Hamid Nazir Bhat, 16, a kashmiri teen underwent an eye operation and will have to face another surgery soon because he has lost vision in his right eye pierced by pellets the police fired during a protest.
Nearly a hundred of these tiny iron balls have pierced his skull, lips, jaws, nose and brain.
Hamid, a student of Class X, was on his way to his tuition centre, got caught in the middle of a protest and suffered serious pellet wounds during a protest demonstration in his village, Palhalan, in north Kashmir on Thursday.
Doctors treating him point out that he was hit in the head by over a 100 pellets.
According to Waseem Rashid, an ophthalmologist at Sher-i-Kashmir Institute of Medical Sciences, Bemina, the high-velocity pellets caused a vitreous haemorrhage in the right eye, and now his left eye holds out the only hope.

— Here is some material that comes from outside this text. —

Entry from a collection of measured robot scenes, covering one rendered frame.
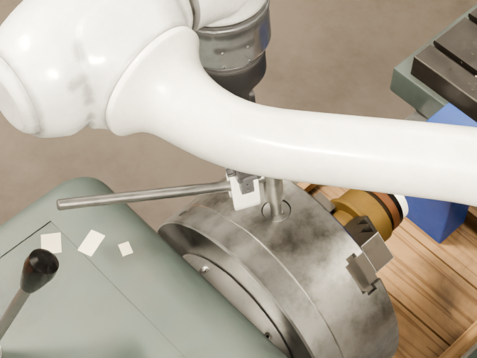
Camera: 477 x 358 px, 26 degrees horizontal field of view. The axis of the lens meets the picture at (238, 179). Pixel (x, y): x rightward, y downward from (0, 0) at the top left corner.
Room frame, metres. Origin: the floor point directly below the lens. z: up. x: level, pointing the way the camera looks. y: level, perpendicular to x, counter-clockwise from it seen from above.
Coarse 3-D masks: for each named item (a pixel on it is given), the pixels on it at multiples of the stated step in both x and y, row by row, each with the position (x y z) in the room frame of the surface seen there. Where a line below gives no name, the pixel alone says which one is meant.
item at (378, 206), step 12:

“He had a corneal-limbal tear in the right eye, and we operated on it on Saturday. But he has no vision in it, and it seems he will not able to see with that eye again,” the doctor said.

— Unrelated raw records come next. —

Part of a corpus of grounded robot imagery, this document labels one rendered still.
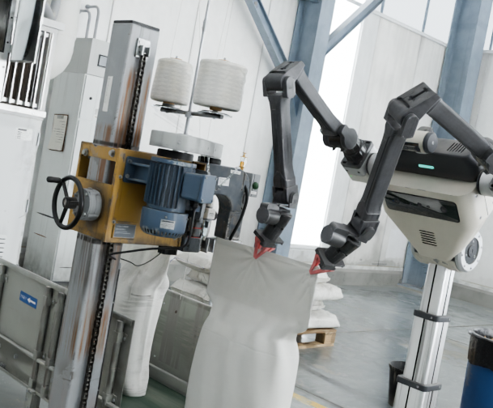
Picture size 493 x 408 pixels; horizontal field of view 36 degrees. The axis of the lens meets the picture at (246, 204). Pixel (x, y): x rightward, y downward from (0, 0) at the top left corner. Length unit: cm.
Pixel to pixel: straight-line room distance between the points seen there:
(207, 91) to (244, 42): 587
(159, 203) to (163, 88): 49
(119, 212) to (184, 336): 98
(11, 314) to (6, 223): 198
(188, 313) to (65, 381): 83
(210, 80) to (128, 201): 49
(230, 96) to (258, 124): 607
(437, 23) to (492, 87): 120
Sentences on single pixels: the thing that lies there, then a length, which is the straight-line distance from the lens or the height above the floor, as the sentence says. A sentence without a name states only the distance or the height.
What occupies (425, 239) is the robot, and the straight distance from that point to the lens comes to 274.
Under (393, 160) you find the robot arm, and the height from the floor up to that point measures 145.
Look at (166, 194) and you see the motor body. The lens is 240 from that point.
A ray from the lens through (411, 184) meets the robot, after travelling 264.
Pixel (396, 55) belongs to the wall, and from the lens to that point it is 1048.
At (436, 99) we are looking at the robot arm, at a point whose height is 162.
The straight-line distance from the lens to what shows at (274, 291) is 253.
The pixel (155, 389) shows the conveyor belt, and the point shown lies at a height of 38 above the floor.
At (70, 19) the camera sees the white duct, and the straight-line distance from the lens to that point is 589.
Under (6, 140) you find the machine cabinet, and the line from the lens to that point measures 533.
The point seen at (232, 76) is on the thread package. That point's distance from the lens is 250.
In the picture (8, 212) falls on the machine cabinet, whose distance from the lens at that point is 541.
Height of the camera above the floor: 136
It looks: 3 degrees down
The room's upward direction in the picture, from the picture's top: 10 degrees clockwise

Hamid’s family members allege that he was shot from a close range. “The distance between Hamid and the policeman who fired the pellets was just a few feet. It has caused huge damage,” says his uncle Yusuf-ul-Umer.
But the police allege that Hamid is a part of the event, “the boy was part of the crowd which pelted stones at the security personnel on Thursday evening,” says a police official.
Pellet guns are non-lethal weapons used by security forces to break up protests and disperse protesters.